Ingredients for gutte or rolls: 

•  250 gm besan (roasted gar  banzo or chickpea flour)

•   ¼ cup garam pani (luke  warm water)

•   4 cups thanda pani (cold  water)

•   ¼ cup tael (vegetable oil; some may prefer ghee or  clarified butter)

•   Spices (to taste): namak (salt), mirch (red pepper), 1/2  tspn ajawain (carom seeds)

Ingredients for curry masala: 

•  1 large pyaaz (onion) – peeled  and chopped

•  2 cloves of lasan (garlic) –   peeled and chopped

•  1 medium adrak (ginger) –   peeled and chopped

•  1 small tamater (tomato) or 1  teaspoon tomato paste

•  Spices (to taste): namak (salt), mirch (red pepper), haldi  (turmeric), garam masala 


1. Mix the besan and oil together with the spices into a dough. Add the lukewarm water and knead the flour into a medium hard dough. The dough should be harder than the dough used to make roti or chappatis.

2. Place 4 cups of cold water and bring to a boil.

3.   Take a piece of dough, place it on a board. Put a dab of oil on the palm of each hand and roll it on the board into a thin, long roll, about 6 inches long. Make rolls out of all the dough and place on a plate.

4.    Gently place each roll into the boiling water and leave in for 15 minutes. Turn the heat off and let the water cool down with the rolls inside. After the water is cool, take the rolls out and place on a plate and cut into 1 inch long pieces. Keep the water for making the curry.

5.    Put 2 tablespoons of oil in a pot, throw in the tomato paste, onions, ginger and garlic and spices and brown them while stirring to make the masala. Turn the heat down to extreme low so as not to burn the spices and stir to mix thoroughly.
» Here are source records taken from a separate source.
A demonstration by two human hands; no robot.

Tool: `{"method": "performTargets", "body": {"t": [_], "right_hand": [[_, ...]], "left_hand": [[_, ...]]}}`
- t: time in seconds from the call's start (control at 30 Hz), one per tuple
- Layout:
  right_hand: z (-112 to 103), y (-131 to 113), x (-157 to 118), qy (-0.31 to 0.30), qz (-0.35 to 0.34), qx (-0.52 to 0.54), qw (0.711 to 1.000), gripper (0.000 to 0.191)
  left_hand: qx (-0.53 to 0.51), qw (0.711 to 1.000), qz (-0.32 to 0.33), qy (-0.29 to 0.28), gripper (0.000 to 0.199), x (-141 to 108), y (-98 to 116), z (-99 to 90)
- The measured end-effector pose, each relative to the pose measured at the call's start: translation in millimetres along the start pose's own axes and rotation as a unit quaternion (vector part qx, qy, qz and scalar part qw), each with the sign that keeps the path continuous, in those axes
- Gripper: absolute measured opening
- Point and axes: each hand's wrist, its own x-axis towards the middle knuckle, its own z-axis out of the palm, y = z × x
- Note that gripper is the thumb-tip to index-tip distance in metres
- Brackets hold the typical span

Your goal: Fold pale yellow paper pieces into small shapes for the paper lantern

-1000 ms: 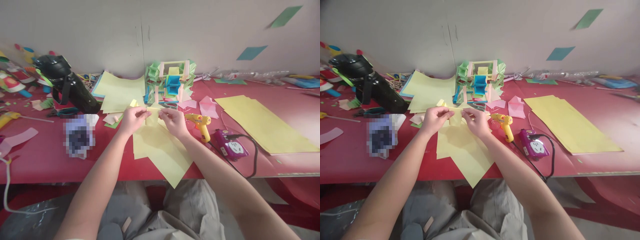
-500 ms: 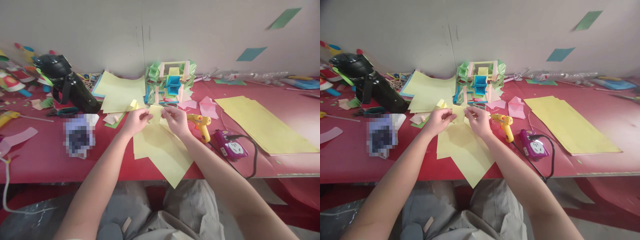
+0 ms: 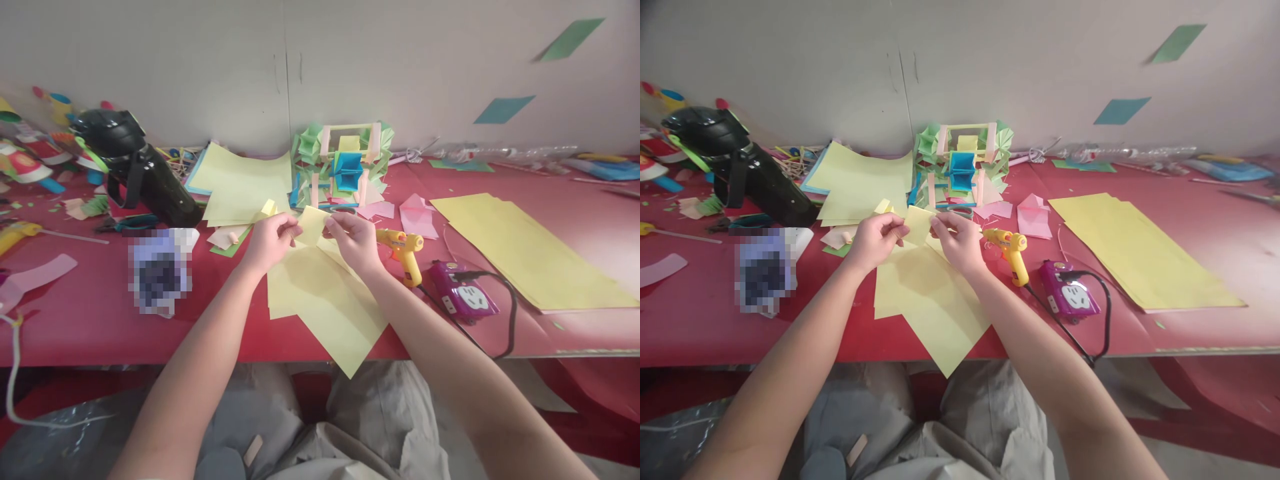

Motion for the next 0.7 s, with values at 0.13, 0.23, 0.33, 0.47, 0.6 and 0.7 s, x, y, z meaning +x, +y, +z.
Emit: {"method": "performTargets", "body": {"t": [0.13,0.23,0.33,0.47,0.6,0.7], "right_hand": [[0.7,2.3,-0.1,-0.005,0.007,-0.006,1.000,0.038],[0.5,4.2,0.5,-0.008,0.015,0.009,1.000,0.040],[0.5,5.4,1.0,-0.028,0.030,0.036,0.999,0.041],[0.9,4.6,0.8,-0.063,0.037,0.058,0.996,0.041],[1.0,3.8,0.2,-0.092,0.039,0.075,0.992,0.039],[0.9,4.3,0.2,-0.098,0.042,0.081,0.991,0.039]], "left_hand": [[0.011,1.000,-0.007,-0.020,0.031,0.6,-1.4,-0.7],[0.013,1.000,0.001,-0.025,0.034,1.7,-2.6,-1.1],[-0.014,1.000,-0.005,-0.013,0.036,3.1,-3.8,-1.1],[-0.060,0.998,-0.033,-0.006,0.037,4.0,-4.4,-1.0],[-0.084,0.995,-0.053,-0.029,0.035,3.9,-6.4,0.2],[-0.077,0.995,-0.050,-0.049,0.036,3.6,-6.9,1.8]]}}
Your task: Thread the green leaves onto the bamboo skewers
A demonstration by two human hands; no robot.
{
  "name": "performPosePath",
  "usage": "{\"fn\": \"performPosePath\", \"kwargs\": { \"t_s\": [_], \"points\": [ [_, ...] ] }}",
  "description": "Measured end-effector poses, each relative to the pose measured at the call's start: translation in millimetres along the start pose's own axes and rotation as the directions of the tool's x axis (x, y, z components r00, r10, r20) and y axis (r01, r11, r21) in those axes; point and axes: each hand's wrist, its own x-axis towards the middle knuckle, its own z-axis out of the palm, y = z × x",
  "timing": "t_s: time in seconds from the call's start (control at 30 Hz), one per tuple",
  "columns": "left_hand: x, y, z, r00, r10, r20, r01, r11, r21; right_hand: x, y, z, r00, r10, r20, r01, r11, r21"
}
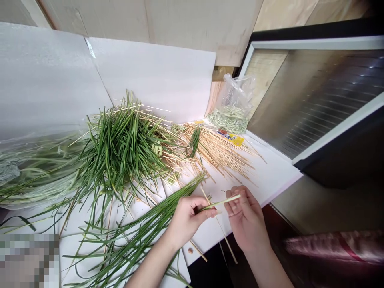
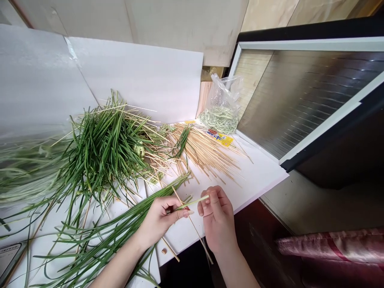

6.  Now put the cut rolls into the masala and stir well to coat, stirring occasionally for 5 minutes, till the rolls become slightly brown.

7.  Now add the saved water and bring it to a boil; then turn the heat off and let the besan rolls sit for 30 minutes before serving. Punjabis usually eat this with hot chappatis or tandoori roti.

Shakuntla Malhotra is a skilled cook of Punjabi dishes made in the old-fashioned style that she learnt as a young woman in her ancestral home in Lyallpur, India before it became part of Pakistan after the Partition in 1947. People have often admired her cooking for its simplicity and taste that comes with each mouthful. Even in her mid-eighties, she continues to cook daily and agreed to share some of her delectable Punjabi recipes.